Great looking tank! love the coverted antique. Can't wait to see this project take shape


----------



## ncutler (Apr 26, 2010)

Would 1/2" ply be strong enough for the 22G of water?

Looking forward to this since I'm setting it up and plan to lend it to a place I volunteer in high stress, 50+ volunteers. They got tired of watching goldfish die in the 10G tank (gee I wonder why...). I'm also looking to do a acrylic sheet + lava rock 3D background using a heat gun to curve the acrylic in order to create a section hidden from view for the equipment.

Stocking will likely be neolamprologus multifaciatous + dithers.


----------



## monkE (Aug 4, 2010)

actually I don't know if it would.... someone else on here will have to verify that. 

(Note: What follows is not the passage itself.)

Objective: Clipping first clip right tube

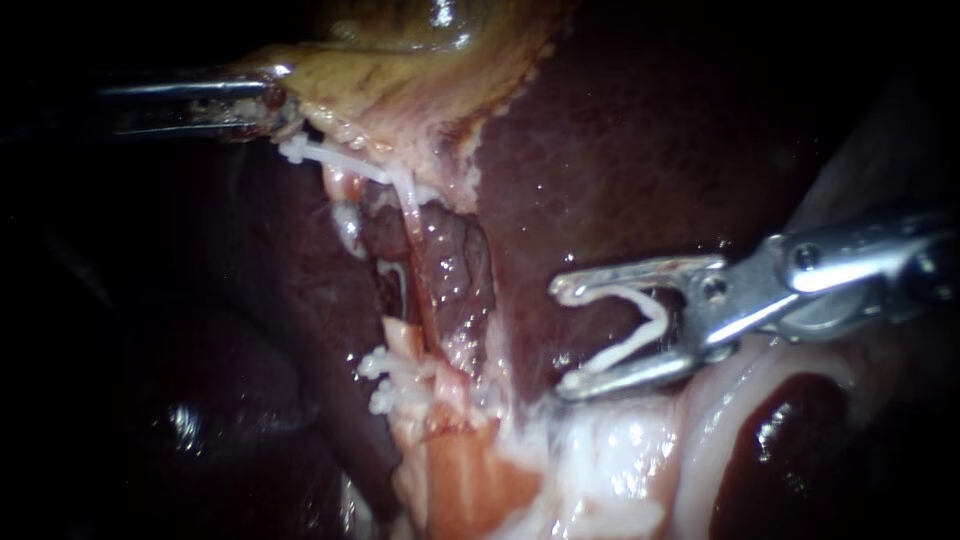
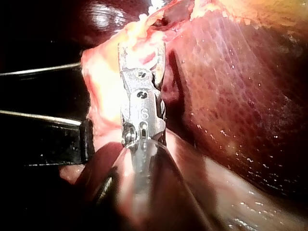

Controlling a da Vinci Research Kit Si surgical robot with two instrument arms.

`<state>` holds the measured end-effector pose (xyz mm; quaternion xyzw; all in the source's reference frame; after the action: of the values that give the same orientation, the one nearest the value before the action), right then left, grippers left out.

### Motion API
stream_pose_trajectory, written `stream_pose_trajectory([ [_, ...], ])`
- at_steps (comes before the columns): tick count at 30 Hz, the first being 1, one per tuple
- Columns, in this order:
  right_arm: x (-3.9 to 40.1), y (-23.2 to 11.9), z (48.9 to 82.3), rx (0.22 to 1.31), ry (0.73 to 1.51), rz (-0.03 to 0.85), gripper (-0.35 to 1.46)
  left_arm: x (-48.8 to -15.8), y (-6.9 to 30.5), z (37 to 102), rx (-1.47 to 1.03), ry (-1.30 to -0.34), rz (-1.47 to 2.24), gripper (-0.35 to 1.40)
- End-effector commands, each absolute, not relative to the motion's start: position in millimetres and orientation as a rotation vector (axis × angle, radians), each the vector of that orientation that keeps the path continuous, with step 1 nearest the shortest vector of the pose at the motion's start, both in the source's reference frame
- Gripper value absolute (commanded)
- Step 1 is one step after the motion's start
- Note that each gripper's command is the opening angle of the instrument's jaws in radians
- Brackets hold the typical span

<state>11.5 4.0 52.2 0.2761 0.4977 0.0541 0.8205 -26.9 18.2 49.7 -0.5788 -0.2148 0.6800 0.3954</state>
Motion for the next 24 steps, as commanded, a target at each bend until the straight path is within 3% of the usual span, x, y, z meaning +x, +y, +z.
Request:
stream_pose_trajectory([
  [1,12.2,3.9,52.6,0.595,1.055,0.117,0.5,-26.9,18.2,49.7,-1.466,-0.543,1.724,-0.35],
  [13,19.3,3.0,56.8,0.636,1.07,0.113,0.5,-27.3,18.2,49.7,-1.466,-0.54,1.724,-0.35],
  [24,20.6,1.3,54.8,0.823,1.279,0.199,0.5,-27.5,18.2,49.7,-1.465,-0.539,1.723,-0.35],
])
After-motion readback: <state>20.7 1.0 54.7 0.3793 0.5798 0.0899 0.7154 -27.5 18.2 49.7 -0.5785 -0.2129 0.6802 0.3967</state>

Sounds like it's going to be pretty nice when it's done!


----------



## Scherb (Feb 10, 2011)

Hello. Very nice custom tank. i would use a piece of 3\4 inch plywood with a few holes drilled in it for venting. if it will fit, it would be plenty strong and flat. with a flat surface you shouldn't need any foam. i can only guess, but it would seem your tank cracked due to the wood base warping a bit. you could use steel plate but it is harder to work with than wood. Hope that helps Cheers


----------



## target (Apr 21, 2010)

Not sure what you would need to vent from the bottom of the tank. I would use the 1/2" plywood with the 1/4" foam. 1/2" ply is plenty strong for 22g of water, especially since the supports under it are almost full coverage of the base, and the 1/4" foam will absorb any imperfections in the wood. The ethofoam is pretty soft so it will compress alot more than the rigid pink insulation foam would.


----------



## Scherb (Feb 10, 2011)

target said:


> Not sure what you would need to vent from the bottom of the tank. I would use the 1/2" plywood with the 1/4" foam. 1/2" ply is plenty strong for 22g of water, especially since the supports under it are almost full coverage of the base, and the 1/4" foam will absorb any imperfections in the wood. The ethofoam is pretty soft so it will compress alot more than the rigid pink insulation foam would.


Vent the bottom, i have had trouble with some mold when a tank sits on a solid piece of wood. so if you drill some small holes in the plywood it will allow air to flow preventing mold.


----------



## target (Apr 21, 2010)

Scherb said:


> Vent the bottom, i have had trouble with some mold when a tank sits on a solid piece of wood. so if you drill some small holes in the plywood it will allow air to flow preventing mold.


Ahh, that makes sense. Thanks


----------



## ncutler (Apr 26, 2010)

Thanks guys, I'm not sure the 1/2" would be strong enough since the 3/4 planks you see won't be there, the supports are really along the edges only. From the sounds of it, ethafoam will compress a lot but won't cause any problems. I was going to double it up or triple it up if need be, but wasn't sure if it could cause imbalance.


----------